The answer must reproduce all of the data below exactly and contain no images.

Data provided:
______

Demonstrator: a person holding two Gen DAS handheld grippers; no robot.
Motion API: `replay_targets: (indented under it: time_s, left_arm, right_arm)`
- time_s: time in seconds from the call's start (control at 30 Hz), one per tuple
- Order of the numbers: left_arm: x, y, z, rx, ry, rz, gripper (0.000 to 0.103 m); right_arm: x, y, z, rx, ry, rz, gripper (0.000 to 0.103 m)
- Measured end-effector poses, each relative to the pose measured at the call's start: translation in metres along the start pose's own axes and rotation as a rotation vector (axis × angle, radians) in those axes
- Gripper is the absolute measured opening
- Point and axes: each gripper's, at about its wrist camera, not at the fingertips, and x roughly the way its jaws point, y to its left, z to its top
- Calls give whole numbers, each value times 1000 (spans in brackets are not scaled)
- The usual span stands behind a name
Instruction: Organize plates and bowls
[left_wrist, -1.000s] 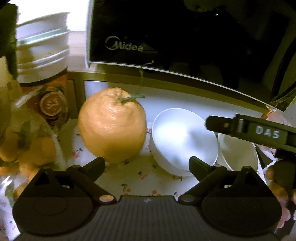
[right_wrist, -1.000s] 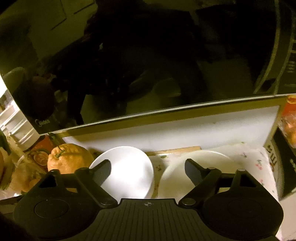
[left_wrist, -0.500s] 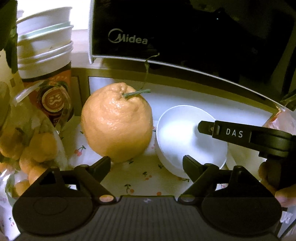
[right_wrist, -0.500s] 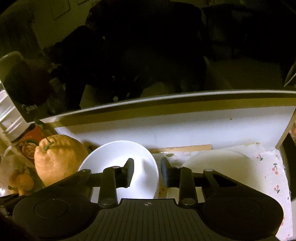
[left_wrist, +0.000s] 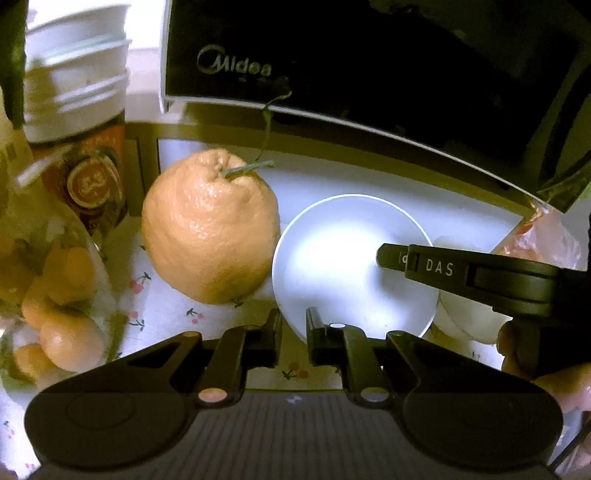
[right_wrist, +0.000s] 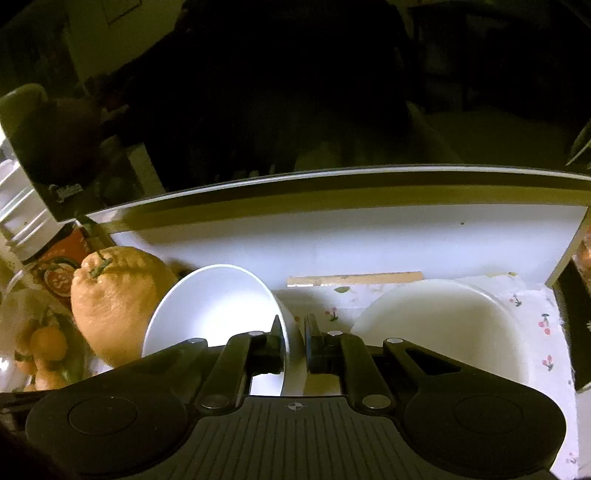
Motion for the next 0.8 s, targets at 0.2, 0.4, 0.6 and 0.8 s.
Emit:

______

Result of this task:
Demonstrator: a person holding two Gen DAS handheld grippers; no robot.
Motion API: `replay_targets: (indented under it: time_s, left_arm, right_arm)`
- time_s: time in seconds from the call's start (control at 30 Hz), one per tuple
- Order of the numbers: left_arm: x, y, z, rx, ry, rz, gripper (0.000 to 0.103 m); right_arm: x, y, z, rx, ry, rz, gripper (0.000 to 0.103 m)
- Measured end-effector poses, each relative to the pose measured at the call's start: translation in metres along the start pose's own axes and rotation as a rotation vector (axis × angle, radians) in those axes
- Gripper is the absolute measured opening
- Point and axes: each gripper's, at about its wrist camera, not at the fingertips, and x roughly the way its jaws point, y to its left, z to its top
- Calls give whole numbers, each value times 1000 (spans in brackets are not scaled)
- The usual span stands behind a name
Instruction: Organize plates and bowls
[left_wrist, -1.000s] 
[right_wrist, -1.000s] 
[left_wrist, -0.500s] 
[right_wrist, -0.500s] 
[left_wrist, +0.000s] 
[right_wrist, +0.000s] 
Motion for the next 0.8 s, targets at 0.2, 0.4, 0.6 and 0.8 s.
Emit:

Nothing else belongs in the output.